(Required work):
The task calls for an exact retyping of the lines from the one holding "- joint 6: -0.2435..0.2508" through the end of the listing, with pictures omitted and nothing added.

(Stored data):

• • • •

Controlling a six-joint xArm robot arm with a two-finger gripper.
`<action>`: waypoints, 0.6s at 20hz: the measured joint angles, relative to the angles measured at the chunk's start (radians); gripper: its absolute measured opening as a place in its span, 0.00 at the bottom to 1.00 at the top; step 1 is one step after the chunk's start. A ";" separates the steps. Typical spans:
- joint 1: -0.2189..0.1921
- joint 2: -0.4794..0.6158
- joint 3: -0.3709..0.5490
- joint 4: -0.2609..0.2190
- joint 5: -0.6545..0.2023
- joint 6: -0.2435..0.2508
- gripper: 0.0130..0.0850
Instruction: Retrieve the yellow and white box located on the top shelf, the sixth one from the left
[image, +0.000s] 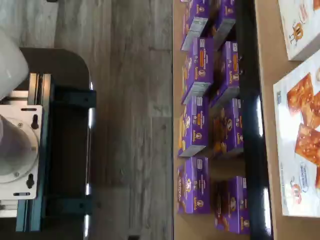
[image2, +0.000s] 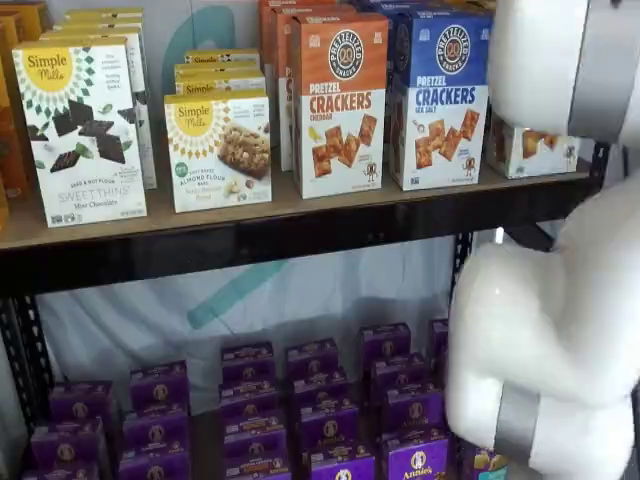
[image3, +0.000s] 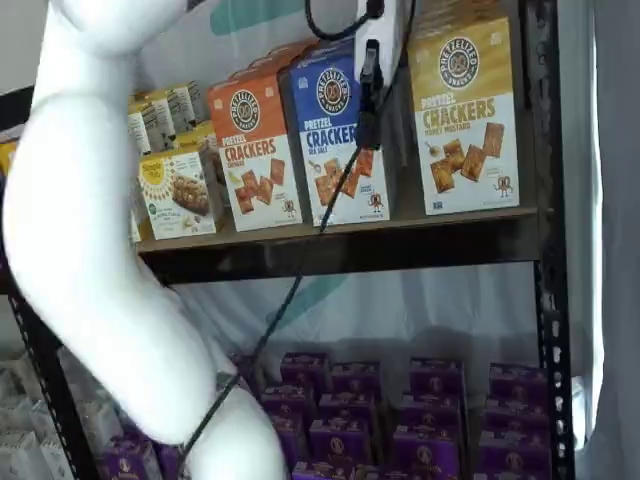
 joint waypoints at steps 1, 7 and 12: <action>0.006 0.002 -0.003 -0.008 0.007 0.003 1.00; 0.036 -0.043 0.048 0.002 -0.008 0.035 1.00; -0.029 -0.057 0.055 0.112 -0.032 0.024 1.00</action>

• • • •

(Answer to this task):
- joint 6: -0.2435..0.2508
- gripper: 0.0130..0.0850
Instruction: Retrieve the yellow and white box located on the top shelf, the sixth one from the left
[image, +0.000s] 
[image2, +0.000s] 
[image3, +0.000s] 
 joint waypoints at steps 1, 7 and 12: <action>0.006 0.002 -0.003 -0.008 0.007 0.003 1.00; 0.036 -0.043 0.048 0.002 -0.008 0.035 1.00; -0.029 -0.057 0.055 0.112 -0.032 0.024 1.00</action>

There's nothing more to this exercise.